Among desert plants classic cases of convergence are found between stem succulent cacti in the Americas and cactus-like Euphorbia species in Africa and South Asia, and also the striking similarity between leaf succulent agavaceans (e.g. Agave, Yucca) of the Americas and Aloe and its close relatives in Africa. The succulent stems of cacti and cactus-like Euphorbia are leafless, folded or 'plicated' and fully adapted for CAM photosynthesis, water storage, retention and defence (e.g. through prickly spines). Additionally, 'stone plants' of the family Aizoaceae (e.g. Lithops) avoid herbivores by resembling small pebbles, a strategy convergently adopted by the 'Living Rock Cactus' Ariocarpus.

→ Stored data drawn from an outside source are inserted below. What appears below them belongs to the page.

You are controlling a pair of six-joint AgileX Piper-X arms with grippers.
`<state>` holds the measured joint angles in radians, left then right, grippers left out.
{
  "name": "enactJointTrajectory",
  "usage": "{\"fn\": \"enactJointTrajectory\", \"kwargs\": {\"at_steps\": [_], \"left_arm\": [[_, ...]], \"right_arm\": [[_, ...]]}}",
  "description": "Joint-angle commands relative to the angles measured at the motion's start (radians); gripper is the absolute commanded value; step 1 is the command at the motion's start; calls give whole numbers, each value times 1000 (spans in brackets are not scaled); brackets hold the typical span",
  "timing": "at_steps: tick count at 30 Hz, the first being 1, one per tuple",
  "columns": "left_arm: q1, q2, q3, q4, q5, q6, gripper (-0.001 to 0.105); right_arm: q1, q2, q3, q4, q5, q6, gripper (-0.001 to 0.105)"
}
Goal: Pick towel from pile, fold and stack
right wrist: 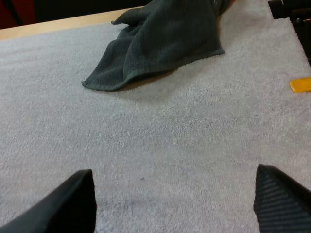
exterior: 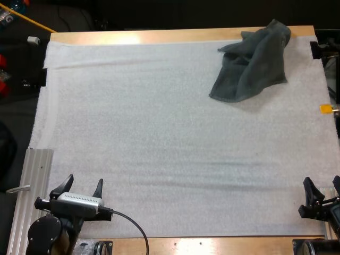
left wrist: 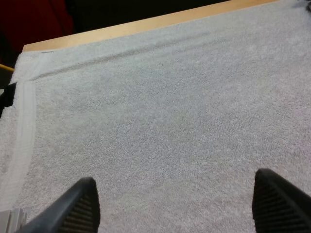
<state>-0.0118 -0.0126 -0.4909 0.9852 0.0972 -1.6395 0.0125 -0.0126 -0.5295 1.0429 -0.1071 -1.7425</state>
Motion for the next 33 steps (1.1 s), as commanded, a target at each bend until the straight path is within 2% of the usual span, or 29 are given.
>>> {"fn": "enactJointTrajectory", "kwargs": {"at_steps": [1,6,12,20,23,26,33], "left_arm": [[0,-139,-1,-12,-3,0,63],[0,-137,-4,-12,25,0,63],[0,-106,-51,-12,159,-4,63],[-54,-37,-121,-12,356,-27,63],[-75,-13,-138,-12,397,-37,63],[-79,9,-147,-12,456,-38,63],[-79,26,-147,-12,481,-64,63]], "right_arm": [[-4,-38,-4,-7,0,-10,66],[-4,-35,-4,-15,-2,-15,66],[-4,25,-49,24,-49,-9,66],[-4,131,-154,81,-235,-9,66],[-4,155,-184,83,-312,-9,66],[-4,173,-205,92,-344,-9,66],[-4,248,-210,76,-338,37,66]]}}
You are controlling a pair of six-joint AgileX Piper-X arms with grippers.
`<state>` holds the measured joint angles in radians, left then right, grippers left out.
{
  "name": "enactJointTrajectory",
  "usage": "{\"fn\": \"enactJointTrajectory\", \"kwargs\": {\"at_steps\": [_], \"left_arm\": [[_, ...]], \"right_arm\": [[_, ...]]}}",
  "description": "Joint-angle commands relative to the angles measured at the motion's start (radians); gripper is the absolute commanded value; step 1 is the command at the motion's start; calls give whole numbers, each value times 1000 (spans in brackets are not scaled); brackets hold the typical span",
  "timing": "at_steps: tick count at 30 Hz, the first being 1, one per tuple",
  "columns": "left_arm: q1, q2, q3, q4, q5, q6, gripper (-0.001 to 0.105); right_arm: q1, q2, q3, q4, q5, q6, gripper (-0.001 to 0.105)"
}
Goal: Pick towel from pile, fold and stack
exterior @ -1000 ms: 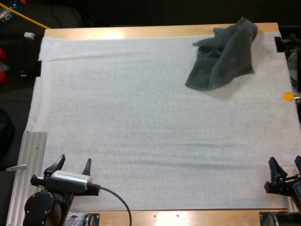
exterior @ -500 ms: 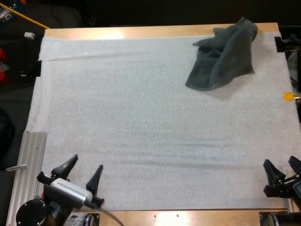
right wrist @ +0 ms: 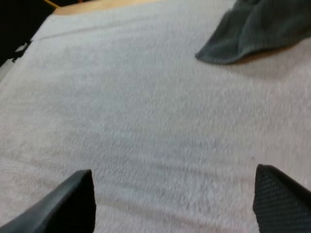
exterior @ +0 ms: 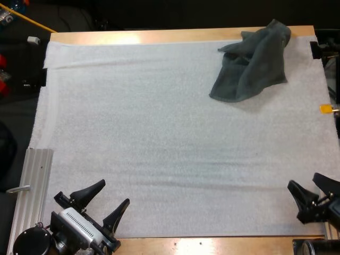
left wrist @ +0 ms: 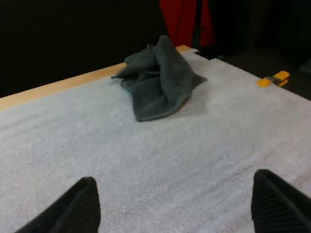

Even the most fundamental aspects of plant anatomy have been found to show convergence. For example, angiosperms are defined by the possession of specialised xylem vessels for transport of water and solutes, and yet it is clear that they also evolved independently in species of the lycophyte Selaginella, some primitive euphyllophytes (e.g. monilophyte Equisetum and seed-ferns Marsilea and Pteridium) and in the gymnosperms (e.g. Gnetales and Permian fossils of Gnetum-like 'gigantopterids'). The astonishing efficiency of angiosperm xylem vessel elements was even matched by an alternative mechanism in the conifers, where torus-margo pits provide analogous and in some cases superior hydraulic conduction. Surprising discoveries have been made recently regarding convergent evolution of one key feature of deciduous trees, namely autumn leaf colouration. It appears that red and yellow leaf colouration may be adaptive (possibly related to co-evolution with insects) and have evolved independently on many separate occasions in gymnosperms and woody angiosperms.